Los balcones
La Telaraña en El Mundo.
Cuando vivía en una residencia universitaria de Valencia
tener una habitación con un balcón propio era un privilegio que sólo estaba
permitido a los más veteranos. Yo llegué, con los años, a tener uno de ellos. En
mi balcón, recuerdo que celebrábamos sudorosas timbas igual que tragicómicas
conversaciones de religión o filosofía. Recuerdo que volaban sin preaviso las
bolsas llenas de agua y también las risas y los insultos más o menos
compartidos, las quejas y también los avisos a una autoridad que nunca acababa
de llegar, pero que cuando llegaba era el terror de la terrorífica Brigada 26
y, entonces, el más profundo de los silencios ponía fin a todo ese ritual
ruidoso, profano y absurdo que da en hacer notoriamente el ganso a deshoras,
porque la sangre siempre acaba burbujeando y las hormonas, al menos a ciertas
edades, tienen su propia brújula desnortada y, desde luego, famélica.

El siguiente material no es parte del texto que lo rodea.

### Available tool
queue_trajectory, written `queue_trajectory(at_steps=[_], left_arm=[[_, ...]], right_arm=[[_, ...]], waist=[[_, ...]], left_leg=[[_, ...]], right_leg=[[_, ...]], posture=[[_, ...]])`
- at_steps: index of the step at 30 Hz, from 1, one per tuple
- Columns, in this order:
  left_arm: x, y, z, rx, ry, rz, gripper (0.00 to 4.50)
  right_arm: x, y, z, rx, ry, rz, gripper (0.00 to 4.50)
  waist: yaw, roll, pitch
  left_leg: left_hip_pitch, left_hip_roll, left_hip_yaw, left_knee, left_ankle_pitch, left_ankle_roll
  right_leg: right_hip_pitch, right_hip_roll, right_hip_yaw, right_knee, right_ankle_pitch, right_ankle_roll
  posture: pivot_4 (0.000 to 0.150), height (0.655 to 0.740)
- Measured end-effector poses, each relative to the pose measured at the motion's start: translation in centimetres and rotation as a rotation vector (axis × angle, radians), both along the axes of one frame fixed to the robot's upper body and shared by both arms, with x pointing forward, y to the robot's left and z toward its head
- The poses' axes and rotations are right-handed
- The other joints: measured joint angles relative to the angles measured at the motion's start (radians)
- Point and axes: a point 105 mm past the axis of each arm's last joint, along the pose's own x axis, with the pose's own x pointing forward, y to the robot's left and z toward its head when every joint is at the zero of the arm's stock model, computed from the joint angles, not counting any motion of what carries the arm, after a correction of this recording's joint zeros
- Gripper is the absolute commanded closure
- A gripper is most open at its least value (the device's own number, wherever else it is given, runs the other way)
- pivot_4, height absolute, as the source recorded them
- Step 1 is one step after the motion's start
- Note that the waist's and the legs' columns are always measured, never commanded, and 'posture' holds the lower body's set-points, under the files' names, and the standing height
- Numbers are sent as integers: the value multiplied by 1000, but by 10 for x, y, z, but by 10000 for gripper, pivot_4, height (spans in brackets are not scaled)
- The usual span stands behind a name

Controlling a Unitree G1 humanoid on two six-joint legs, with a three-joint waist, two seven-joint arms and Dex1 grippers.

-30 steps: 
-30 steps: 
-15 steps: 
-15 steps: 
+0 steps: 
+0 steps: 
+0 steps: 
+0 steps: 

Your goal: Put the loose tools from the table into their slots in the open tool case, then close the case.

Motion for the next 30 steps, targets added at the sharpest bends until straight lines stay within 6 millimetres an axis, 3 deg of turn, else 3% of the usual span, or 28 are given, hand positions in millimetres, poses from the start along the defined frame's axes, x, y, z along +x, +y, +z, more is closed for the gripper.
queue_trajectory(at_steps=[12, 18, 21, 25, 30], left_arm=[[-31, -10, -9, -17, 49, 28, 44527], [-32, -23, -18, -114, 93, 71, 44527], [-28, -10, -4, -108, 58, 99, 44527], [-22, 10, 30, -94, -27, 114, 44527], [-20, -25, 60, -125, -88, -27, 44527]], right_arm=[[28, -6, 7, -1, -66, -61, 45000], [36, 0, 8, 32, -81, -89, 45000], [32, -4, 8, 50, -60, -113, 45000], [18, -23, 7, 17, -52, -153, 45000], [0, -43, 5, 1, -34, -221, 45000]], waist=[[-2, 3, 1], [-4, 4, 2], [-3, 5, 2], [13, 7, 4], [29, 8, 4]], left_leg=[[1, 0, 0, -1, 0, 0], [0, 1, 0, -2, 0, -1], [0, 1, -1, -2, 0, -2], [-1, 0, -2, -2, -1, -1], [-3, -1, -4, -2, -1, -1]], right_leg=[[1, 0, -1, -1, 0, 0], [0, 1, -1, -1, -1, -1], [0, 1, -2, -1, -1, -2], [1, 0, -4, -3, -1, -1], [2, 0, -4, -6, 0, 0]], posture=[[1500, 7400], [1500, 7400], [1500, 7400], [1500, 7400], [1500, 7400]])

Está claro, pues, que no se le puede negar un enorme y
antiguo poder de seducción a los balcones. Con todo, a nosotros no nos daba por
usarlos como trampolines para lanzarnos al vacío de una piscina que, por
supuesto, al menos en aquella residencia, no existía. O será, quizá, que no
bebíamos tanto de golpe y porrazo como los turistas que vienen actualmente a la
isla a perder la cordura, la virginidad y, por lo visto, también la vida. O
será, en fin, que conocíamos a la perfección que nunca ha habido forma humana
alguna de superar el vuelo legendario de Ícaro
volando orgulloso en picado hacia el sol con las alas extendidas deshaciéndose,
primero, en cera, luego, en artificio, en sudor, y después, en nada.
Pero es verdad que volar tiene muy buena prensa. Todos hemos
volado en sueños o pesadillas y hemos despertado de sopetón envueltos en sudor frío,
porque la caída era inmediata y el rayo oscuro del dolor estaba a punto de
alcanzarnos. Hemos volado, también, envueltos en algunas quimeras salpimentadas
de alcohol y vaya usted a saber qué otras mil sustancias. Eso es cierto y no lo
podemos negar. Pero en todas estas ocasiones sólo hemos conseguido volar tan
bajo que casi nos ha parecido estar arrastrándonos por el lodo y el fango de las
peores cloacas subterráneas de la humanidad en vez de estar surcando, como habíamos
imaginado, los espacios abiertos del cielo y las nubes, la cúspide huidiza, por
escondida, de tantas ilusiones y deseos. A mí los turistas que vienen a volar
verticalmente por entre los balcones de los hoteles de Mallorca me dan mucha
pena. Me da pena que no sepan lo bien que se vuela subido, por ejemplo, a un
simple y vertiginoso verso, a uno no muy largo que hable de nosotros mismos,
del amor y la muerte, de las horas que volamos de verdad cuando convertimos ese
verso en un poema y ese vértigo en una sensación única de renacimiento.